Slag erosion is the most common form of damage to refractory materials during use. Damage to the furnace lining of medium-frequency furnaces, the working lining of ladles, and the furnace lining of cupola furnaces—from the lower part of the furnace body to the hearth—is often caused by this phenomenon. In actual use, approximately 59% of damage is attributed to slag erosion.

Slag resistance refers to the ability of refractory materials to withstand slag erosion and scouring at high temperatures.

When selecting refractory materials, it is advisable to choose those with a chemical composition similar to that of the slag to reduce the intensity of reactions at their interfaces. For example, when smelting high-manganese steel, the furnace lining should consist of alkaline refractories. Alternatively, adjusting the slag composition to align more closely with that of the refractory material is another effective method for improving the refractory’s slag resistance.

(3) The furnace lining material has good thermal shock resistance

Refractory materials are frequently subjected to sudden changes in ambient temperature during use. For example, during the smelting process in a medium-frequency furnace, temperature fluctuations occur during charging, tapping, or other operations; similarly, during the pouring process, the temperature and pressure in the pouring ladle can change abruptly, causing cracks, spalling, or even collapse of the furnace lining and ladle lining. This destructive effect limits the heating and cooling rates of furnace linings, ladle linings, and the furnaces themselves, thereby restricting the intensification of furnace operations. It is one of the primary causes of rapid damage to furnace and ladle linings.

(4) The furnace lining material should have a certain level of high-temperature strength

The high-temperature compressive strength of refractory materials refers to the maximum pressure per unit area that the material can withstand under high-temperature conditions ranging from 1000°C to 2000°C, expressed in N/m².

The compressive strength of refractory materials generally changes significantly as the temperature rises.
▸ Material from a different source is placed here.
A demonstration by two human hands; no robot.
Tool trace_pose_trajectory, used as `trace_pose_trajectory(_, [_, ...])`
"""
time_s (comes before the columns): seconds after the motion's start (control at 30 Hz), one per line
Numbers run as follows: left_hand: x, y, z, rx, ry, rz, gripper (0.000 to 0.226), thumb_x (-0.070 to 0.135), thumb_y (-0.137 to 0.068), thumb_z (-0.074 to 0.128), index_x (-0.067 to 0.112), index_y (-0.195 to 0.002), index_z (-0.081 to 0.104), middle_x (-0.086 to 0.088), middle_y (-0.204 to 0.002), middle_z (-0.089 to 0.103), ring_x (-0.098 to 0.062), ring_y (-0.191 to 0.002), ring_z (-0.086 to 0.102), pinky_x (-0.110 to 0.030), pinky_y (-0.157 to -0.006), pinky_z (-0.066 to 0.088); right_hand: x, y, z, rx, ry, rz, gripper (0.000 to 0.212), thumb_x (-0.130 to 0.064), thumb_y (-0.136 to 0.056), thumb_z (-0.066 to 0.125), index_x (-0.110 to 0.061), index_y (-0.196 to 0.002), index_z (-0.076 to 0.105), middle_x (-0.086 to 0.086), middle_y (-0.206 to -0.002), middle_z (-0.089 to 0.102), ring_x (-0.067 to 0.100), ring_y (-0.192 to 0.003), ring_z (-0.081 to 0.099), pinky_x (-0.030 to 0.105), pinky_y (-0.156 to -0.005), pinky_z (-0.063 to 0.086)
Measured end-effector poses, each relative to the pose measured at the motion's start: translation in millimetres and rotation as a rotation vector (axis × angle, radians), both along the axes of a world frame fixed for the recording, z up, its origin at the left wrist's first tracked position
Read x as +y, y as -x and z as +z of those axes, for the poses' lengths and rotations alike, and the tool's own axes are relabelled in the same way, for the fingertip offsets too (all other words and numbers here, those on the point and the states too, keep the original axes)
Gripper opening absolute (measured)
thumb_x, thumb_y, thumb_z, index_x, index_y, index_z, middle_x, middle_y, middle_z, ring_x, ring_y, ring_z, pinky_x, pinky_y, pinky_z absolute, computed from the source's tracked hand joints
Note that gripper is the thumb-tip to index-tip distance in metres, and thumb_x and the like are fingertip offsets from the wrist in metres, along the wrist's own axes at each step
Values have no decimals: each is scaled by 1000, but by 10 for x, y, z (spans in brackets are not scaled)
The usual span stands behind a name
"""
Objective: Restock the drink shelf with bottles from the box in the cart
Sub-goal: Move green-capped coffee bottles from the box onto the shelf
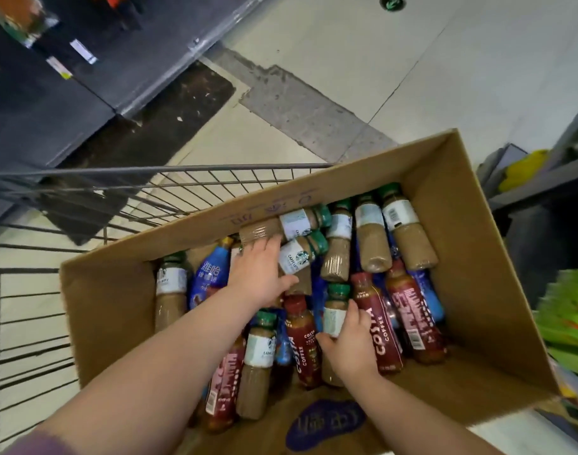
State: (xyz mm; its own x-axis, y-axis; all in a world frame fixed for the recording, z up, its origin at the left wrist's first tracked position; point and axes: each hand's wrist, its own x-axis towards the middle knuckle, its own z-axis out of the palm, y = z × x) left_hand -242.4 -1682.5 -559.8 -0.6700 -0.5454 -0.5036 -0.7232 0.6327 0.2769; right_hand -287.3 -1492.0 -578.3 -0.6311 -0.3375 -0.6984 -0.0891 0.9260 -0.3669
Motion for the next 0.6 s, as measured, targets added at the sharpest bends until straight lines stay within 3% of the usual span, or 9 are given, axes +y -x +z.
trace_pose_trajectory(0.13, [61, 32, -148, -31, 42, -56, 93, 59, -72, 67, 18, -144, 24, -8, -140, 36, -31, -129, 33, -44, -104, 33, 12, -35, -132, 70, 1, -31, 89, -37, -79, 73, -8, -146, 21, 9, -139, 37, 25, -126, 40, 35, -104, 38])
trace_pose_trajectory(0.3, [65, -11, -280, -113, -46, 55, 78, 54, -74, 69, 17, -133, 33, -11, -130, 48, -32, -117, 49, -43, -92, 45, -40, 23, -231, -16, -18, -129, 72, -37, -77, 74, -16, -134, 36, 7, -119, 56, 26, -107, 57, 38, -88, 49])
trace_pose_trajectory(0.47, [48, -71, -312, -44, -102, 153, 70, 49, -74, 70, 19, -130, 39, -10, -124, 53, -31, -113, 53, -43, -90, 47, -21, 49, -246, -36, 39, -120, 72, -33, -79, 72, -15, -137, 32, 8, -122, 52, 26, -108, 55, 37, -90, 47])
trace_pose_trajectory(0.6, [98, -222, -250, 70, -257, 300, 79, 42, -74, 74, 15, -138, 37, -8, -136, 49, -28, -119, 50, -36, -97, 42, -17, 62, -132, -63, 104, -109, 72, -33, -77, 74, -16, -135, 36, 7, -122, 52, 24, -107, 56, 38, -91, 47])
Starting from room temperature, it initially decreases linearly with increasing temperature. Thereafter, some materials continue to decrease as the temperature rises, while others, once the temperature reaches a certain range, begin to increase with rising temperature, reaching a maximum value at a specific temperature before dropping sharply.

During the smelting process in a medium-frequency furnace, the furnace lining walls are subjected to the impact force of metal charge, the static pressure of molten metal, the forces generated by electromagnetic stirring of the molten metal, and thermal stress caused by temperature differences. Therefore, the selected furnace lining material must possess a certain level of high-temperature compressive strength, resist cracking under the combined action of various forces, and withstand erosion.

The high-temperature strength of the furnace lining material is directly related to the hardness of the particles comprising the refractory material; the bond strength between particles and the porosity of the refractory matrix also affect its wear resistance. For the same material, wear resistance decreases as temperature increases.

(5) The thermal conductivity of the furnace lining material should be low, and its electrical conductivity should be low

During the smelting process in a medium-frequency furnace, there is a significant temperature difference between the inside and outside of the furnace wall, and approximately 10% to 15% of the heat is lost through the furnace wall. To reduce heat loss and improve thermal efficiency, the furnace lining material must have low thermal conductivity.

The furnace lining material must have low electrical conductivity and must not contain any magnetically inductive substances. In particular, it is absolutely impermissible for metal or highly conductive substances to be trapped within the lining during the lining installation process.